(Entries provided Opens)
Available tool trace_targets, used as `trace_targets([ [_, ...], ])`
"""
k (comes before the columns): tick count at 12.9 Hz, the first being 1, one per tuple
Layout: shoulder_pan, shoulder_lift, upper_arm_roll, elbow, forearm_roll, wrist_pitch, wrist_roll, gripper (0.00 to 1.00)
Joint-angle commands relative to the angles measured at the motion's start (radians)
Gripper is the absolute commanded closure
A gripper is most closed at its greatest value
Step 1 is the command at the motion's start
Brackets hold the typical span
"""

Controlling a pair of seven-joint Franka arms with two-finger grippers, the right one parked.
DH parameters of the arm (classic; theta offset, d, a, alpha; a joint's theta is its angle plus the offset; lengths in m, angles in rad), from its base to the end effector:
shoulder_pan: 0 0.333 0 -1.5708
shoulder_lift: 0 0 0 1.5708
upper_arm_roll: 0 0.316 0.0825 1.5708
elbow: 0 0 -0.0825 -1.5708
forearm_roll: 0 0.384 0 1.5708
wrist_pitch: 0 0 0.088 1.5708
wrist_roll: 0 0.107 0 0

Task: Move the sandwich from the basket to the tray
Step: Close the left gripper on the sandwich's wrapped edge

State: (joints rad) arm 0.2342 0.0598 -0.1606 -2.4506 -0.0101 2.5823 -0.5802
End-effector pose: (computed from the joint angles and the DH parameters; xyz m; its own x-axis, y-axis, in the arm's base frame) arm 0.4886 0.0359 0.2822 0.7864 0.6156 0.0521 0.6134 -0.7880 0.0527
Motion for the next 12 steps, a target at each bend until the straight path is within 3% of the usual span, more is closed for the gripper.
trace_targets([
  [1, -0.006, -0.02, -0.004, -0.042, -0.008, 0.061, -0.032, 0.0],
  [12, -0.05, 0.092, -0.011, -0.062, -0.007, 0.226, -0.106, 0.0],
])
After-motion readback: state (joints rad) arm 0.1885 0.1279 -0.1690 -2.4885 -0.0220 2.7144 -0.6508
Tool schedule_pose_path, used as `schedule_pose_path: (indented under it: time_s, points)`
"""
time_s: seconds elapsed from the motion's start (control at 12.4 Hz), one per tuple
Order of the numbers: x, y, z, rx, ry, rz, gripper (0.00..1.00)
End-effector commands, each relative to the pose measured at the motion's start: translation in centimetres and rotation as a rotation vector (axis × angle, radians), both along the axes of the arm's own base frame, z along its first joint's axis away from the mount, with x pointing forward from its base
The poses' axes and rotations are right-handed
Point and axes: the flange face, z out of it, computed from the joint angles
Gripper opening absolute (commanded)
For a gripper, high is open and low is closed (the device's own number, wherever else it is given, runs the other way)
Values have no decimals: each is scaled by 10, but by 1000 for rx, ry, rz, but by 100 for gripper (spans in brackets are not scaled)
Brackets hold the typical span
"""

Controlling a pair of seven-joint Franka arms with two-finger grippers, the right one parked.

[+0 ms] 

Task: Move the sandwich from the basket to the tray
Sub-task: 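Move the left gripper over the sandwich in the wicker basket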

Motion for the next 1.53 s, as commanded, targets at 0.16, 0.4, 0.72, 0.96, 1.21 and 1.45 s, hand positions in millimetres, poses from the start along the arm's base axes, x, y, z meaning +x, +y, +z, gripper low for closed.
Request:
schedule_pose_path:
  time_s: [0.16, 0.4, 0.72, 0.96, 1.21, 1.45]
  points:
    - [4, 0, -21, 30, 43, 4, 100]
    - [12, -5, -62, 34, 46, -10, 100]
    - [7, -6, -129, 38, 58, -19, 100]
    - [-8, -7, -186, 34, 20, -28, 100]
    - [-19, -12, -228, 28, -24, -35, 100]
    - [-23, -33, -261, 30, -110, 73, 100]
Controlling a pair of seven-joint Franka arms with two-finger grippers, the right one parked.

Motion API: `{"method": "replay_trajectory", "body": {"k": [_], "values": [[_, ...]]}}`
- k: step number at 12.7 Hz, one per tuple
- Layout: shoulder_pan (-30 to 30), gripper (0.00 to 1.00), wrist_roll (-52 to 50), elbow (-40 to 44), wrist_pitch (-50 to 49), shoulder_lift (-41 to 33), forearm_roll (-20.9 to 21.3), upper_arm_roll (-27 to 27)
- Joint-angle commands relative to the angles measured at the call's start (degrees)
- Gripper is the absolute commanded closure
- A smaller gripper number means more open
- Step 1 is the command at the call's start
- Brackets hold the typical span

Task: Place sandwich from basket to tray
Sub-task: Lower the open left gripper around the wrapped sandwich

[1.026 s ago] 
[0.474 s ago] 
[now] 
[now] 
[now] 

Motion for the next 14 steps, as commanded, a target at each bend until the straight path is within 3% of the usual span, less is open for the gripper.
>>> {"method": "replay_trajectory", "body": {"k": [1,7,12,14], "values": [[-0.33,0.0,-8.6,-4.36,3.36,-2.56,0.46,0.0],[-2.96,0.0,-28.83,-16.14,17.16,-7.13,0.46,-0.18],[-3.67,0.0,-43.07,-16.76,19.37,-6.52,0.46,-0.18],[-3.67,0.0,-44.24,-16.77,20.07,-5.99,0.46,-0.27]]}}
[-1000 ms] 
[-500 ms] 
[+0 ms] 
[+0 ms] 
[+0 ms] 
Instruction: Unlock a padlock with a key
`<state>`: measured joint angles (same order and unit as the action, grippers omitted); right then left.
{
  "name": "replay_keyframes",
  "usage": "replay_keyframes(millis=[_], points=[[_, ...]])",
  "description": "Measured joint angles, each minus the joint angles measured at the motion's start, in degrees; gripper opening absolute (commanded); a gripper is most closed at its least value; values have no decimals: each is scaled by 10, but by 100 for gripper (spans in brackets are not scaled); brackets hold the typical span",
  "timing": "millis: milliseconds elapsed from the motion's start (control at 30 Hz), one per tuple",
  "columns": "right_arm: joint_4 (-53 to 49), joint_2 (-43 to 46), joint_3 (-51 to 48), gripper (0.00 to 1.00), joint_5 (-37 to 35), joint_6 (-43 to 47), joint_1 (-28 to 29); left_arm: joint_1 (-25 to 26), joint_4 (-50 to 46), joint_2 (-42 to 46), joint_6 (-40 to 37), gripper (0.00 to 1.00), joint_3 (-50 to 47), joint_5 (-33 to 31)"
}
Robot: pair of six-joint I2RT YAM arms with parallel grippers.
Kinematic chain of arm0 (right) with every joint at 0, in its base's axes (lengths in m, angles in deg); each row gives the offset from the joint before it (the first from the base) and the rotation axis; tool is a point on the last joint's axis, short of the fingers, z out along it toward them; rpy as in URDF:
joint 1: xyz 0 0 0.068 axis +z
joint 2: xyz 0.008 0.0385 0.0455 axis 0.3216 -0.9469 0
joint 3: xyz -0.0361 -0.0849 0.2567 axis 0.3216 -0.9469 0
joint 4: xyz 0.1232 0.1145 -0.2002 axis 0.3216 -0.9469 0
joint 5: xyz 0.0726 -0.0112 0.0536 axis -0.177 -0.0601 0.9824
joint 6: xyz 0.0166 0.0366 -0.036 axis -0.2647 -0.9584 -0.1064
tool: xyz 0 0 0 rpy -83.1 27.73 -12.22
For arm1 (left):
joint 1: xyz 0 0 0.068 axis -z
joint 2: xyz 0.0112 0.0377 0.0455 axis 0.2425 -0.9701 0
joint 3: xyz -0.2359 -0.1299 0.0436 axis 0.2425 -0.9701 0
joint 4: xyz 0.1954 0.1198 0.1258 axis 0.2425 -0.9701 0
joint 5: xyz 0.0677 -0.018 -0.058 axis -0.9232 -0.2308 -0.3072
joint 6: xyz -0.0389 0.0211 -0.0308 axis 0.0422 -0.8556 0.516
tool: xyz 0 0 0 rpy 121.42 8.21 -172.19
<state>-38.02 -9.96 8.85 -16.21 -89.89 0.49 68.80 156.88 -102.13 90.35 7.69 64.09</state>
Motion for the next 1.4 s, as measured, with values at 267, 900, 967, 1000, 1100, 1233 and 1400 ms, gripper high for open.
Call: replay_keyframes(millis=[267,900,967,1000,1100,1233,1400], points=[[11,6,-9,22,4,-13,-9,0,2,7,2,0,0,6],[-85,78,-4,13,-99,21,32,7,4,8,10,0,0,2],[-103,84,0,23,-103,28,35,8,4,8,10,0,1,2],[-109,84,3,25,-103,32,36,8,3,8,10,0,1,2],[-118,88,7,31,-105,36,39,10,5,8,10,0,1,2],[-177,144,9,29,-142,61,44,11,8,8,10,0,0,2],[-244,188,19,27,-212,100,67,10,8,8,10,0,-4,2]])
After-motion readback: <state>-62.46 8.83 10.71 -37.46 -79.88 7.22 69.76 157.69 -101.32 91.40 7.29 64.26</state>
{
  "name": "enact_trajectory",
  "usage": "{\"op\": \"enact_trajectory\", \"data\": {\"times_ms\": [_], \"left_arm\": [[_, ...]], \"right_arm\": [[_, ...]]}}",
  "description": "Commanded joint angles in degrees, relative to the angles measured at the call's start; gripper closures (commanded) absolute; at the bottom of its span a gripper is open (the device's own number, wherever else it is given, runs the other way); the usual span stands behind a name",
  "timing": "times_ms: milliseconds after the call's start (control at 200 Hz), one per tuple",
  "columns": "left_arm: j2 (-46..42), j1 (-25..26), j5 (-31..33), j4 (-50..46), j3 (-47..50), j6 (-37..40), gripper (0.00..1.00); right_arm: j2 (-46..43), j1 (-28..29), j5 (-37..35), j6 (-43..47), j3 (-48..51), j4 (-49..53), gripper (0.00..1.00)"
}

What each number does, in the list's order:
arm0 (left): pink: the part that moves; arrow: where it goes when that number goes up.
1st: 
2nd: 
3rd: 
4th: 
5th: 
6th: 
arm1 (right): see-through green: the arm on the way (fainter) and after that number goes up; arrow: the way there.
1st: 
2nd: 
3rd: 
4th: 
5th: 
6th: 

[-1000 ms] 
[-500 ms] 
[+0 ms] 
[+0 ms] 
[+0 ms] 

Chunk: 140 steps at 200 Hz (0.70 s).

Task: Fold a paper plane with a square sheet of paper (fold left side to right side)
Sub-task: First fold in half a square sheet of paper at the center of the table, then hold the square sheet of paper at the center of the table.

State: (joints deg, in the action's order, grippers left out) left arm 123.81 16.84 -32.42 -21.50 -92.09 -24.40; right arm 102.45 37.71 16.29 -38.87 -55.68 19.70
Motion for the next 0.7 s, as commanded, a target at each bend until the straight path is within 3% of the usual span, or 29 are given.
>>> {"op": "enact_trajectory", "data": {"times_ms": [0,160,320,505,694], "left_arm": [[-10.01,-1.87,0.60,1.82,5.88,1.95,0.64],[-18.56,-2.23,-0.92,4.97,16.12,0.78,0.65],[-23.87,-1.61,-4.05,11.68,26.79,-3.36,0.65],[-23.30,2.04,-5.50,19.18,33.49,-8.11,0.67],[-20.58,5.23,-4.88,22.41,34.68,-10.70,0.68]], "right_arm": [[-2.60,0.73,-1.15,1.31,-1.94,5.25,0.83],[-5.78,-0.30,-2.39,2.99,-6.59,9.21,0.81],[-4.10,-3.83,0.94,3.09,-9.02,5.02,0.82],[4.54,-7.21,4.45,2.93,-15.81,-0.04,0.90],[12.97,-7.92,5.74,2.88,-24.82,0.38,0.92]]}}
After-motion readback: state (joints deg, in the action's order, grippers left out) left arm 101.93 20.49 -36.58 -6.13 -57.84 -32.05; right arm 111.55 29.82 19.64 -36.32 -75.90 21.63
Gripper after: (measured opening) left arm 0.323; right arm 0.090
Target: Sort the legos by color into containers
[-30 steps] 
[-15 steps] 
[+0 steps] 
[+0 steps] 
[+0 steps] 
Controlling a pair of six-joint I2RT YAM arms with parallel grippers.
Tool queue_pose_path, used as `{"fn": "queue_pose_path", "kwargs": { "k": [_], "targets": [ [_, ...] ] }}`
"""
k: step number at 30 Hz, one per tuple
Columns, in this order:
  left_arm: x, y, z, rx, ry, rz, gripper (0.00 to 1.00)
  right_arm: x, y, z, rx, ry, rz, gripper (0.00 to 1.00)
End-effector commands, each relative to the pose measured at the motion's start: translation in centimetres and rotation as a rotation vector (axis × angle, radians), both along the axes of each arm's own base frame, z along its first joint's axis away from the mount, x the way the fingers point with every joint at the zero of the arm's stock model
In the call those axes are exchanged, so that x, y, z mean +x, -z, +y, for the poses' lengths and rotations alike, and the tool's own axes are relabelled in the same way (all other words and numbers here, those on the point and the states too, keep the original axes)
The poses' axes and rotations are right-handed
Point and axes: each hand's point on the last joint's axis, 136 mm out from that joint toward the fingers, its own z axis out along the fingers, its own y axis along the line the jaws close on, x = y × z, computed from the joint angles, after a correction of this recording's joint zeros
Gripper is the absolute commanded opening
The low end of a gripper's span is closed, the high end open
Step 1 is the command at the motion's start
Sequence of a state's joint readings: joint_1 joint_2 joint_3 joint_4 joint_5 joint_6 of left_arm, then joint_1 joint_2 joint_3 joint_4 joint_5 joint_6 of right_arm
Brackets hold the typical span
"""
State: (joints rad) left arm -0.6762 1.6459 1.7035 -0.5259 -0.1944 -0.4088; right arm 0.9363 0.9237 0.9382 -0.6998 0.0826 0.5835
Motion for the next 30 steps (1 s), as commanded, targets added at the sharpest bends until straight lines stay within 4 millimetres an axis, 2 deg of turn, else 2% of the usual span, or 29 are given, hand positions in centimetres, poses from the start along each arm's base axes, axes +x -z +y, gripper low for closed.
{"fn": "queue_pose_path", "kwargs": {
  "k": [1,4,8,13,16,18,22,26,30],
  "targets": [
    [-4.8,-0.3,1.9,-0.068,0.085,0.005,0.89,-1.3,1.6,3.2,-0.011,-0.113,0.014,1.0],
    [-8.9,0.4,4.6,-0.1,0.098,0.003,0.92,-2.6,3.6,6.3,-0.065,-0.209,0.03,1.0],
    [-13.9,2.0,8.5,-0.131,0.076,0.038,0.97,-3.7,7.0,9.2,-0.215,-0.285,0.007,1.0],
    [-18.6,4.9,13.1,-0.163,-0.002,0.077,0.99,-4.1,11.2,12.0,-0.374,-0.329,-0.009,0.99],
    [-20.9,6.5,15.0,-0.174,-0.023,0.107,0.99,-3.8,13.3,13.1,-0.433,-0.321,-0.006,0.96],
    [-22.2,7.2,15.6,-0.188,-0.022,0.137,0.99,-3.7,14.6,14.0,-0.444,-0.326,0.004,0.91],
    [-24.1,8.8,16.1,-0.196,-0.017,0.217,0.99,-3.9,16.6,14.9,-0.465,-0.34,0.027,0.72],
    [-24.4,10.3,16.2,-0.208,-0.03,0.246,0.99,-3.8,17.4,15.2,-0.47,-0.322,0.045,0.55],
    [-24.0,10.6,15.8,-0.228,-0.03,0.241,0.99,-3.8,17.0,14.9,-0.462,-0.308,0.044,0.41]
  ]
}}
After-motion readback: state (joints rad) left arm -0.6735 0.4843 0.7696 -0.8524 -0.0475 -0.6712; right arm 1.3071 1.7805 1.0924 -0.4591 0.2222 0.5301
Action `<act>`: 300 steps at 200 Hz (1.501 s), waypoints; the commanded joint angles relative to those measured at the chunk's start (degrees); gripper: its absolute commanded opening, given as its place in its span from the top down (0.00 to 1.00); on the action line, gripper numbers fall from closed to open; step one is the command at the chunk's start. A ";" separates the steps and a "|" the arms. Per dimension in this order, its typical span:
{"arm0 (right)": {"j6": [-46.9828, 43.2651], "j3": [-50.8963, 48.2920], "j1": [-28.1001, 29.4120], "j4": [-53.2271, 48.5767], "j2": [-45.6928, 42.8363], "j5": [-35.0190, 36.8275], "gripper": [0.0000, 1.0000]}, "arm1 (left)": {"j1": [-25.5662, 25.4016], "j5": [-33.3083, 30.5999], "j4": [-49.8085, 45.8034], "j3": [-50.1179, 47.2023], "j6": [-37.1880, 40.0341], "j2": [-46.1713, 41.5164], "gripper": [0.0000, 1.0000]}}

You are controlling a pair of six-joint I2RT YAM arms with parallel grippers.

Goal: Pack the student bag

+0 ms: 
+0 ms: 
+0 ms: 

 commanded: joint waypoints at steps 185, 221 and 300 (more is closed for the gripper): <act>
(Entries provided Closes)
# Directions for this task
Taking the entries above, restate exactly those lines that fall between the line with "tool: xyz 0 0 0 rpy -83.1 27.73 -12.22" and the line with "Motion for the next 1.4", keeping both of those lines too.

# Exercise answer
tool: xyz 0 0 0 rpy -83.1 27.73 -12.22
For arm1 (left):
joint 1: xyz 0 0 0.068 axis -z
joint 2: xyz 0.0112 0.0377 0.0455 axis 0.2425 -0.9701 0
joint 3: xyz -0.2359 -0.1299 0.0436 axis 0.2425 -0.9701 0
joint 4: xyz 0.1954 0.1198 0.1258 axis 0.2425 -0.9701 0
joint 5: xyz 0.0677 -0.018 -0.058 axis -0.9232 -0.2308 -0.3072
joint 6: xyz -0.0389 0.0211 -0.0308 axis 0.0422 -0.8556 0.516
tool: xyz 0 0 0 rpy 121.42 8.21 -172.19
<state>-38.02 -9.96 8.85 -16.21 -89.89 0.49 68.80 156.88 -102.13 90.35 7.69 64.09</state>
Motion for the next 1.4 s, as measured, with values at 267, 900, 967, 1000, 1100, 1233 and 1400 ms, gripper high for open.

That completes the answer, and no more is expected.